Сколько мы просидели так, не шевелясь, сказать не берусь. Помню, что первым затянувшееся молчание нарушил профессор.
— Ура! Мы снова находимся в нормальных условиях, — воскликнул он. — Земля пролетела сквозь ядовитый пояс, но из всего человечества в живых на планете остались одни мы.

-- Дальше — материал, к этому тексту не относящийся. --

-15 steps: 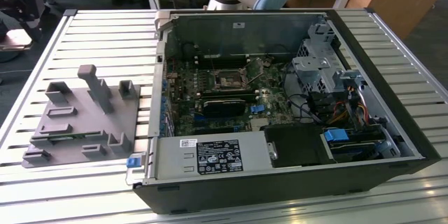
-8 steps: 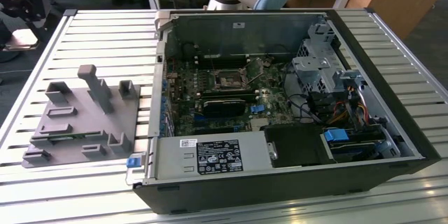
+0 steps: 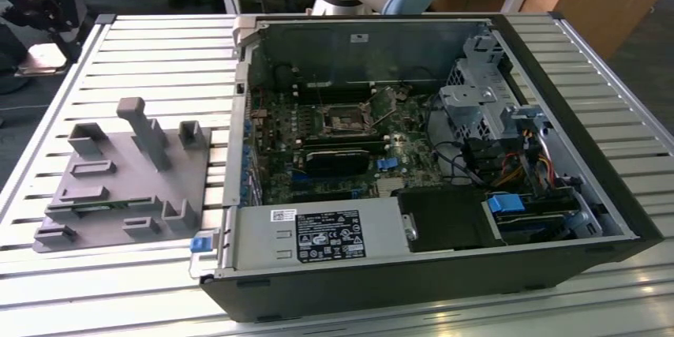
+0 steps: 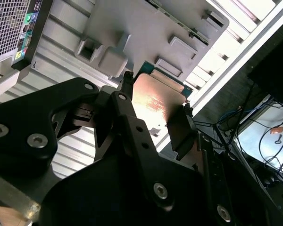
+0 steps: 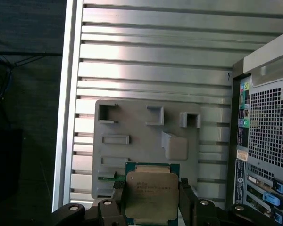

Помню, что мы очень долго сидели в своих креслах, с жадностью втягивая в себя приятный и влажный морской ветер. Он охлаждал наши воспаленные лица и колыхал муслиновые шторы на окнах. Сколько времени прошло с того момента, как профессор Челленджер разбил биноклем стекло, ни я, ни другие точно сказать не могут и установить это невозможно. Мы были ошарашены, шокированы, от неожиданности мы едва не лишились чувств. Все свое мужество вы собрали в кулак, чтобы достойно встретить смерть, а вместо этого столкнулись с непредсказуемым и не менее устрашающим фактом — с необходимостью жить в мертвом мире. Человечество, к которому мы принадлежали, погибло, мы понимали, что впереди нас ждет мрачное одиночество, и эта безрадостная мысль физически жгла наше сознание. Как описать наше состояние на тот момент? Наверное, оцепенение. Но постепенно приостановивший свою работу механизм начал приходить в движение. Челноки памяти, вновь засновав, принялись сплетать ткань мыслей и идей. С безжалостной ясностью мы увидели живую логическую связь между прошлым, настоящим и будущим, нашу прошлую жизнь и жизнь предстоящую. Молча, полными ужаса глазами смотрели мы друг на друга. Все мы думали об одном и том же. Вместо оглушающей радости, которую должен был бы испытывать человек, избежавший смерти, мы ощущали лишь страх. Невыносимым грузом он давил на нас, парализовывая нашу волю. Все, что нам было дорого на Земле, ядовитая волна смыла в бесконечный неведомый океан. Что ожидало нас? Одинокое существование, бесцельное, обременительное, лишенное желаний и надежд. Ну, побегаем мы еще несколько лет как шакалы, на могиле человеческой расы, а что потом? Потом запоздалая смерть в одиночестве. И все.
— Какой ужас, Джордж. Какой ужас! — воскликнула миссис Челленджер и разразилась плачем. — Ну почему мы не ушли вместе с остальными? Почему? — спрашивала она сквозь рыдания. — Зачем ты спас нас? Для чего? Мне кажется, что это мы мертвы, а остальные живы.
Челленджер насупил брови, это был верный признак напряженной работы мысли великого ученого. Свою волосатую могучую лапу профессор положил на худенькую ладошку жены. Я уже давно заметил, что супруга профессора в минуту опасности всегда тянула к профессору руки. Так испуганный ребенок бросается за утешением к своей матери.
— Я — фаталист, но, правда, не до такой степени, чтобы проповедовать непротивления, — ответил Челленджер. — Я всегда полагал, что высшая мудрость состоит в безусловном принятии действительности, — профессор говорил негромко, его глубокий голос звучал искренно и трепетно.